「自転車愛」色鮮やかに 佐賀平野の若者「自己表現」 専用道路 市が整備 佐賀県
●大学生の修理団体も活躍
水色、黄色、ピンク色…。佐賀市近郊では多彩な色の自転車を目にする。他県ではあまりなじみのない光景に、転勤族が驚く声も耳にする。平たんな道が延々と続く佐賀平野は、実にペダルをこぎやすい土地柄だ。この街の「自転車愛」の深さを探った。
早朝の佐賀市多布施2丁目は見ていて面白い。国道264号の自転車道を紫、緑、オレンジなど、派手な色の自転車にまたがった高校生が列をなす。
「特に若者はカラフルな色を好みますね」。少し離れた自転車販売店「セキモトサイクル」の関本憲二店長(54)によると、鮮やかな色が流行し始めたのは約15年前。やんちゃそうな男子高校生から「他人と違う色を」という注文が増え、試しにメーカーに製造を依頼したところ、普通の生徒たちにも広がったという。

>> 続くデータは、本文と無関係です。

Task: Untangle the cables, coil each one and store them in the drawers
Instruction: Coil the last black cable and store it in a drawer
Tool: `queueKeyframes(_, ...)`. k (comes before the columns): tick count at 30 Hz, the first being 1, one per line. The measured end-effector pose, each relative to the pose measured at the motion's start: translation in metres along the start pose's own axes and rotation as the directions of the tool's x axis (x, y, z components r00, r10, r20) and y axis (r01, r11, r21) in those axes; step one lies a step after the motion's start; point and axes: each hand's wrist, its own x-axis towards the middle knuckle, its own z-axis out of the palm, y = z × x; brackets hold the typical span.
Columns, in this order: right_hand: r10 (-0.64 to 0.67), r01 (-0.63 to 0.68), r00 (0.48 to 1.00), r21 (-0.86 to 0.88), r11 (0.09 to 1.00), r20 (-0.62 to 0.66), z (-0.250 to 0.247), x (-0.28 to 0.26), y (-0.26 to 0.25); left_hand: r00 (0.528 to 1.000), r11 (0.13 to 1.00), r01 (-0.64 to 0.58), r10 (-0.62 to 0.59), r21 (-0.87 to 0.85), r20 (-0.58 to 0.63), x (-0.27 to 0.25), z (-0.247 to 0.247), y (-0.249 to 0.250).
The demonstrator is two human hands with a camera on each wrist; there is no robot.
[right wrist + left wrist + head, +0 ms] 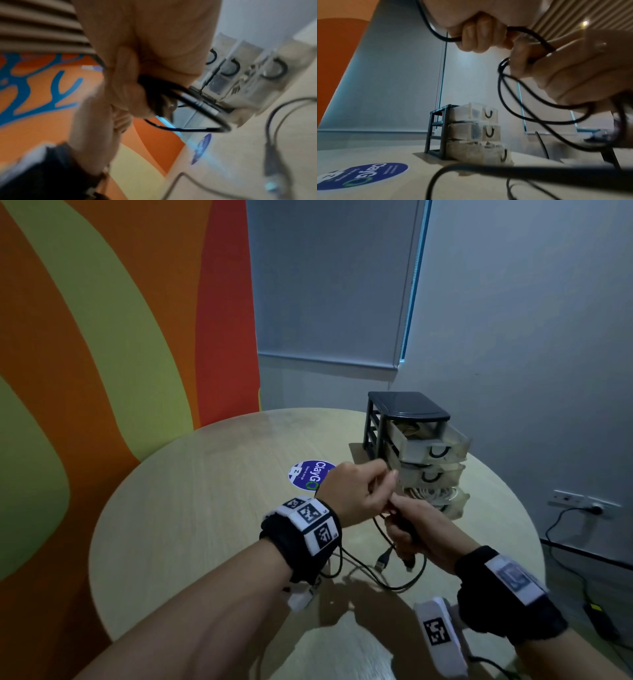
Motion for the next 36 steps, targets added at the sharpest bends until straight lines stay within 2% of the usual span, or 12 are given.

今では約30色を扱う。他店も色にこだわり、佐賀市独特の市場ができた。
「ずっと憧れでした」。セキモトサイクルで小城市の中学3年生、小副川晃太さん(14)は緑色の自転車に目を輝かせていた。中学では校則で、派手な色の自転車では通学できなかったという。この春、自由に色を選べる高校に進学する。心待ちにしていたという。

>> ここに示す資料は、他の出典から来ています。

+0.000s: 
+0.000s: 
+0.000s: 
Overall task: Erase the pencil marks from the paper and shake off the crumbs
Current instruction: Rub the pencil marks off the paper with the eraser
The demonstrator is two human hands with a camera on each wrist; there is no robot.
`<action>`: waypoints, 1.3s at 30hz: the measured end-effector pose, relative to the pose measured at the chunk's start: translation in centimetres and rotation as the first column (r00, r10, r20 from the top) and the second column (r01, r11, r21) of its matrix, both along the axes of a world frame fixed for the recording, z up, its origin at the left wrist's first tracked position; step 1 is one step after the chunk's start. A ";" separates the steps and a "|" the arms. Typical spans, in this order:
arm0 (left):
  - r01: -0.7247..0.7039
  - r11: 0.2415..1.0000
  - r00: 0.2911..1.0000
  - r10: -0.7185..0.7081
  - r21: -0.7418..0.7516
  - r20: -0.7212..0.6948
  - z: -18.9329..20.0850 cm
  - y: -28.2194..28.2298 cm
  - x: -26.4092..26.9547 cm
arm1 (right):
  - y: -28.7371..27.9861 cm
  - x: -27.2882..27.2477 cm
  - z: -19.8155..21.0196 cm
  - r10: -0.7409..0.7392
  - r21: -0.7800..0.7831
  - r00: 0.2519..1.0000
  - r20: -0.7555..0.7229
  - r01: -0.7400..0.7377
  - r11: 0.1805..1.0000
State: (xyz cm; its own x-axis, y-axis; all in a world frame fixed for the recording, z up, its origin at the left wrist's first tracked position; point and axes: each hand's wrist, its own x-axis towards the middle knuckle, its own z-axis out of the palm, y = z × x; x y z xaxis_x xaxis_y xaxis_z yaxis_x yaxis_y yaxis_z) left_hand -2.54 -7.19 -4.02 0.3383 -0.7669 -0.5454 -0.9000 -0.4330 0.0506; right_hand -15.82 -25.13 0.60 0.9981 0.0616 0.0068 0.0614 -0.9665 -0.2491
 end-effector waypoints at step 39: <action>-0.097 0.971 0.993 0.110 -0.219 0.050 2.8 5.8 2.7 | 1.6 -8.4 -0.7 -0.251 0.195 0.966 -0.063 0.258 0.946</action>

この心理-。九州産業大の北島己佐吉教授(ソーシャルデザイン学)は「多彩な色を好むのは、自転車が服装と同じように自己表現の手段として、佐賀平野で暮らす若者の生活に根ざしている証しでは」とみる。
∞ ∞
佐賀大本庄キャンパスの一角に、壊れた自転車や車輪がずらりと並んでいる。学生たちが手にしているのは工具。「直ると湧くんですよ、愛情が」。放置自転車の再利用団体「チャリさがさいせい」副代表で理工学部2年の伊藤海到さん(20)が目を細めて車体をさする。
2009年に発足し、メンバーは現在約50人。週2回、壊れた自転車を回収しては、まだ使えそうなタイヤやチェーンを取り出して組み直し、1台4千円ほどで販売している。その数、年間400台。修理の技術は当初のメンバーが自転車店などで学んで受け継いできた。1人当たり1日2、3台を修理可能という。
伊藤さんは奈良県出身。佐賀市内の多くの飲食店やスーパーの駐輪場に自転車の空気入れが常備されているのに驚いたという。「とても便利で助かってます」
∞ ∞
ただ、この街にも課題はある。歩行者や車との接触事故を防ぐ自転車専用道路や通行帯の整備だ。佐賀市は01年から市中心部の4キロ四方を重点範囲に整備してきたが、総延長はまだ約10キロ。26年度までに2倍の約20キロに延伸する計画だ。
市は、公共交通網が手薄な郊外観光地への有用な移動手段としても自転車に注目している。有明海の干潟や川副地区の麦畑、大和地区の川上峡など、自然を体感するにはもってこいとみて、県サイクリング協会とサイクリングコースの設定を検討している。
旅行会社「JTB九州」から佐賀市観光・コンベンション推進室に出向中の宮津哲郎室長は「水田や水路に史跡…。何げない景色も、自転車で移動しながら眺めれば立派な観光資源になる」と話す。
佐賀の平野や山間の魅力を発信できれば、初心者から上級者まで幅広い層のサイクリストの聖地になるのも夢ではなさそうだ。
この記事は2017年03月16日付で、内容は当時のものです。